If the removal of the urinary catheter is supposed to be the easy half of the whole operation, I was supremely glad I was asleep when it was installed. This procedure had taken place after Dr Veit had made early morning rounds and waved off my request for food. He explained that they wanted to be sure I had some mobility before letting me begin eating again. If I was going to be in bed for longer, my digestive system didn’t need any surprises. Catheters only work for number ones. He promised me some bone broth at lunchtime if all went well.

Sitting up was a trip. Over the course of an hour, they gradually raised me until I was sitting pretty much straight up in the bed. The nurse explained that my body had to remember how to regulate blood pressure when the brain was elevated. It then took two orderlies and a physical therapist to help me get to sitting on the edge of the bed. I gripped the mattress whilst my head and stomach spun. I was glad that they hadn’t let me eat anything - it probably would have ended up sprayed over the floor and the physical therapist. She was an attractive brunette in her mid-thirties, but as with all rehabilitation professionals she ran a fine line between effective therapist and asexual sadist. Three hours after the whole thing began, I was standing upright with my feet on the ground for the first time since I had stepped up onto the blocks nineteen days earlier.

They helped me walk to the bathroom where I was allowed to sit on the toilet and urinate (success!), then one of the orderlies spotted me whilst I used the accessibility rails to get myself upright. He then helped me walk back out to the room where I was presented with a walking frame, replete with a rest seat. The therapist explained to me how to move with the frame and assigned me a brisk (hah!) walk around the square loop of corridor outside my room after each meal for the next few days. It took me thirty-five minutes with seven rest breaks the first time, but by the third day I was down to fifteen minutes with only one break. My joints were still stiff but hurt less as the days went on.
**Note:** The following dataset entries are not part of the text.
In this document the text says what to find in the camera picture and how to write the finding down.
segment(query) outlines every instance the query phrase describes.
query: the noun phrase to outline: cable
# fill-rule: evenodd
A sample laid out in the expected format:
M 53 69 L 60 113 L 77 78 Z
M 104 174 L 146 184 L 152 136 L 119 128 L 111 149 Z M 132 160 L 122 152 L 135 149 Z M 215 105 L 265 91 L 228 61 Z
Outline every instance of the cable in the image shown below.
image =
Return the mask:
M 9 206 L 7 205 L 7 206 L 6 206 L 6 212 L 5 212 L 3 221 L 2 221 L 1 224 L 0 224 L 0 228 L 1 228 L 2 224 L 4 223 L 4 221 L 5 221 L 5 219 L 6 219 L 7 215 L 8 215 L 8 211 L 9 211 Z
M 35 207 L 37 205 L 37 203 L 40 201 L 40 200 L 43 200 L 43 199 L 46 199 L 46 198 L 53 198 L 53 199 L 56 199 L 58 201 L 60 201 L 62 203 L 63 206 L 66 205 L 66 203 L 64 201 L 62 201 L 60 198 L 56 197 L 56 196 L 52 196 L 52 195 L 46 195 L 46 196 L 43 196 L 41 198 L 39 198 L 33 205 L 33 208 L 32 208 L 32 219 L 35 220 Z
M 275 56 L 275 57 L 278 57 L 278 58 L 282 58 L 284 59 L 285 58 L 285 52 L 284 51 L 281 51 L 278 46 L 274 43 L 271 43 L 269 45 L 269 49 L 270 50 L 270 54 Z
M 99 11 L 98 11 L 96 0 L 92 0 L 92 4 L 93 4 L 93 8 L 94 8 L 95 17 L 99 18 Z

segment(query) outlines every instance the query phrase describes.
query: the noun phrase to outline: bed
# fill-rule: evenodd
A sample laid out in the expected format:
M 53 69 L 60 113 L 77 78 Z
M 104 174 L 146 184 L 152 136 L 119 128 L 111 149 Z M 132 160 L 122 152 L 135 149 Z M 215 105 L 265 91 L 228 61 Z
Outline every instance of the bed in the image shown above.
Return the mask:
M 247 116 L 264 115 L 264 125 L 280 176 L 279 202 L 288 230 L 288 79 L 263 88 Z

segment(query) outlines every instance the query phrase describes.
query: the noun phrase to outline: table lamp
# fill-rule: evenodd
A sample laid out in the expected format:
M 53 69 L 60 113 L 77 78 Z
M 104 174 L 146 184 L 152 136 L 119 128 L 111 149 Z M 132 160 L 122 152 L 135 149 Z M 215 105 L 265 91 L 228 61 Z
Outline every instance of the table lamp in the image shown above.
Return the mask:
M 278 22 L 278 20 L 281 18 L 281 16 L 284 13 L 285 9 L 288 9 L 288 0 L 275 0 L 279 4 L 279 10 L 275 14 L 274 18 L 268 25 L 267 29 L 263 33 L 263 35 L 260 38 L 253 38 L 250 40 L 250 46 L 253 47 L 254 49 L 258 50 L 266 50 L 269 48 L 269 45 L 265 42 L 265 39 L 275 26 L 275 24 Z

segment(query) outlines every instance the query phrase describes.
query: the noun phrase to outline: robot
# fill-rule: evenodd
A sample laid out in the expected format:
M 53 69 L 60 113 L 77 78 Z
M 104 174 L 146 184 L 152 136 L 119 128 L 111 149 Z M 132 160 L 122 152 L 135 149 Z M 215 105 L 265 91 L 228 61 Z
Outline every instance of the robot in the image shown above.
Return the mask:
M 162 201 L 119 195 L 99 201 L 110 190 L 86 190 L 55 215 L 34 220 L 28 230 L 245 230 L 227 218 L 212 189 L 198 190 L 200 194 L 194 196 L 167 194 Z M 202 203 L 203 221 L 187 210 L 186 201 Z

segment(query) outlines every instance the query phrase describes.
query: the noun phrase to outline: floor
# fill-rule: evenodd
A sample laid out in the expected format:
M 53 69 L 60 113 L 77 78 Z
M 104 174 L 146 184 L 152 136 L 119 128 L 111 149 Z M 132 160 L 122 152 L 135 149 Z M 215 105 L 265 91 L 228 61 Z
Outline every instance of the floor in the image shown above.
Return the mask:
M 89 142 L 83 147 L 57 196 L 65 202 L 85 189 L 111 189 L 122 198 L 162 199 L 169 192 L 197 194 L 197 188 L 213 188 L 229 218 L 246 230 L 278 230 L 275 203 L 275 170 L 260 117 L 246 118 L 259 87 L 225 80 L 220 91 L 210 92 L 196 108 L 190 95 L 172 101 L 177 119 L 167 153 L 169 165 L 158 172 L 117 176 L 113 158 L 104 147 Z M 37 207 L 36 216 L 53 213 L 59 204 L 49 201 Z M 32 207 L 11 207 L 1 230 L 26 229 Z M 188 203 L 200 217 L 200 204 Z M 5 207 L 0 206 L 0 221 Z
I had a brief phone call with Dr Gardener who assured me that my medical expenses were covered by team insurance. “You’re good until they declare you ‘fit to travel’. It may be that in a week they bundle you into a wheelchair and send you home via medical repatriation unless you’re up and around under your own steam. Trust Dr Veit. He is very well-regarded and at any rate, he has you doing all the same things you would be doing back home.”

My mother and father were still around, having cancelled the latter part of their European sojourn and extended their stay in Germany until I was well enough to travel home. They spent time with me at the hospital and accompanied me on my corridor walks. In between, more blood was taken along with a few muscle punch biopsies. Imagine someone stabbing you with a fat hollow knitting needle that cut a chunk of your arm or thigh or bum out. Dr Veit said it was less invasive than actually cutting in with a scalpel, but it was still horrible once the local anaesthetic wore off. I was also having an hour of therapeutic manipulation every morning and afternoon, pushing, pulling, and bending my limbs back through their range of motion. The trainers would have me push my arms and legs back against them, and although the sessions would leave me dripping in sweat, they told me I was making some progress.
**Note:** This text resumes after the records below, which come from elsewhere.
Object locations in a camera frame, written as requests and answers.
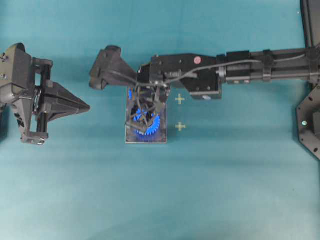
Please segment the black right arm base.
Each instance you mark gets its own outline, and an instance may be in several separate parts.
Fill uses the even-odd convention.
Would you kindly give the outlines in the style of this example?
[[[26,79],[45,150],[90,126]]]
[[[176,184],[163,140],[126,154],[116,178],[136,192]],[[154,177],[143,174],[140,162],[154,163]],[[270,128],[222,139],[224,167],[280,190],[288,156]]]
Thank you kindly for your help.
[[[296,107],[299,142],[320,159],[320,85]]]

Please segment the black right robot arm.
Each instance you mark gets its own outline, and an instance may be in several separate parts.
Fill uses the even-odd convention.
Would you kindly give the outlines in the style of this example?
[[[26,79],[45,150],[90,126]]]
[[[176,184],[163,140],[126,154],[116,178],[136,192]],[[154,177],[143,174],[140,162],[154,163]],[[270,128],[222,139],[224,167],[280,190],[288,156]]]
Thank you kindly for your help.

The hospital food was surprisingly good. Over the course of a week, I was reintroduced to solid food. Lying in bed on intravenous nutrition had sent my gut into hiatus, so they began with clear soups, gradually adding in light vegetables and protein, finally introducing fruit and more fibrous foods. When the rehabilitation staff discovered I was in the middle of a sports science degree, they began to explain in more detail how they were treating me, and what the rationale behind each element of my recovery program was. I found it really interesting, and it made the whole process a lot more bearable.